§ **Exercise**: Lines from the beginning of the data through the line containing "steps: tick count" are to be copied exactly, with no other line included.
--- Collected data ---
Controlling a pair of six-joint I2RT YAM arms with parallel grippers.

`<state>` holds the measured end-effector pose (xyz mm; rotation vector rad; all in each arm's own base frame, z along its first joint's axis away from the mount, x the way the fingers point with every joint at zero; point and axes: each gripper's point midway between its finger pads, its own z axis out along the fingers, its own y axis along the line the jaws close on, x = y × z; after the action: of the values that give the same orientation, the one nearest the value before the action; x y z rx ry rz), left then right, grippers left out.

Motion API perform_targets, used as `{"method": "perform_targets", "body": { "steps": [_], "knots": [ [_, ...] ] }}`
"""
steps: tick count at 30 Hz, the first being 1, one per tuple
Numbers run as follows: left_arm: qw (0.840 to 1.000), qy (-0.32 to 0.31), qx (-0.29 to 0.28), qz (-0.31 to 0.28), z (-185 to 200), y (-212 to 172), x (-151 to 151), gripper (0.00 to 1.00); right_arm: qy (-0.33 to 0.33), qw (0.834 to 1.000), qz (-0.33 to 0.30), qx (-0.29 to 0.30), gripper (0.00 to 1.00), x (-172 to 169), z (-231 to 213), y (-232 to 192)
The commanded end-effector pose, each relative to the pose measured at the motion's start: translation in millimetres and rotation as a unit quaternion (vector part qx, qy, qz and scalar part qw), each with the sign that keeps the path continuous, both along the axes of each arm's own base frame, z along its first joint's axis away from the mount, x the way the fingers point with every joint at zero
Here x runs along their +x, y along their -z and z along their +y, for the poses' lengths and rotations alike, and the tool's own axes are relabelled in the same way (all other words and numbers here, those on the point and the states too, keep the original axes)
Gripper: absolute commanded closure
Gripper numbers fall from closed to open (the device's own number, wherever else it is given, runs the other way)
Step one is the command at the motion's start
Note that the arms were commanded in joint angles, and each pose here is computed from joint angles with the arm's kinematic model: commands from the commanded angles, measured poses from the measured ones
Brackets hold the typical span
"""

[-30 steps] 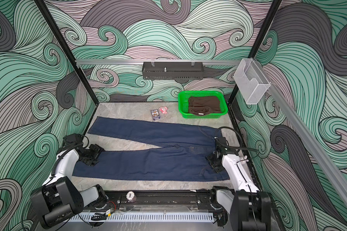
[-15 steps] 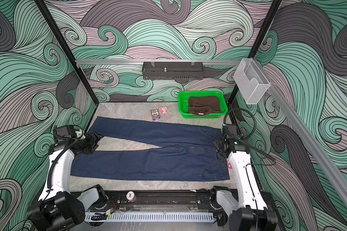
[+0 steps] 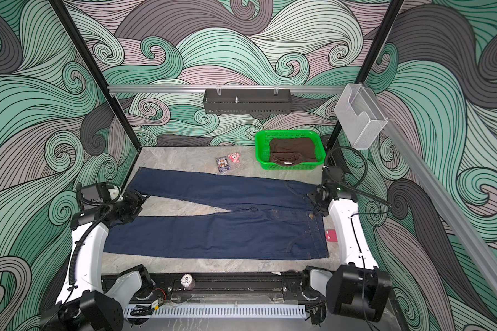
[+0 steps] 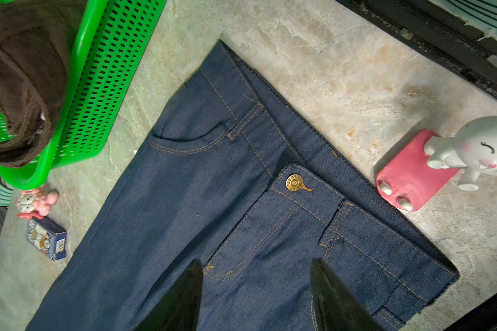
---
§ **Result for this exercise**:
Controlling a pair of six-joint I2RT YAM arms with parallel grippers.

`<state>` holds the measured end-effector pose (xyz mm; rotation vector rad; all in each arm's own base frame, z along its first joint's axis away from the mount, x the way the fingers point with every joint at zero; point and axes: each gripper's point midway between its finger pads, its own z axis out along the fingers, its own y axis along the line the jaws close on, x = y × z; after the action: of the values that give the same orientation, the one nearest the value before the action; x y z rx ry rz), left then right, grippers left out.

Motion API perform_targets, used as `{"method": "perform_targets", "body": { "steps": [_], "knots": [ [_, ...] ] }}`
"""
steps: tick count at 30 Hz, the first being 1, one per tuple

The answer was written out completely.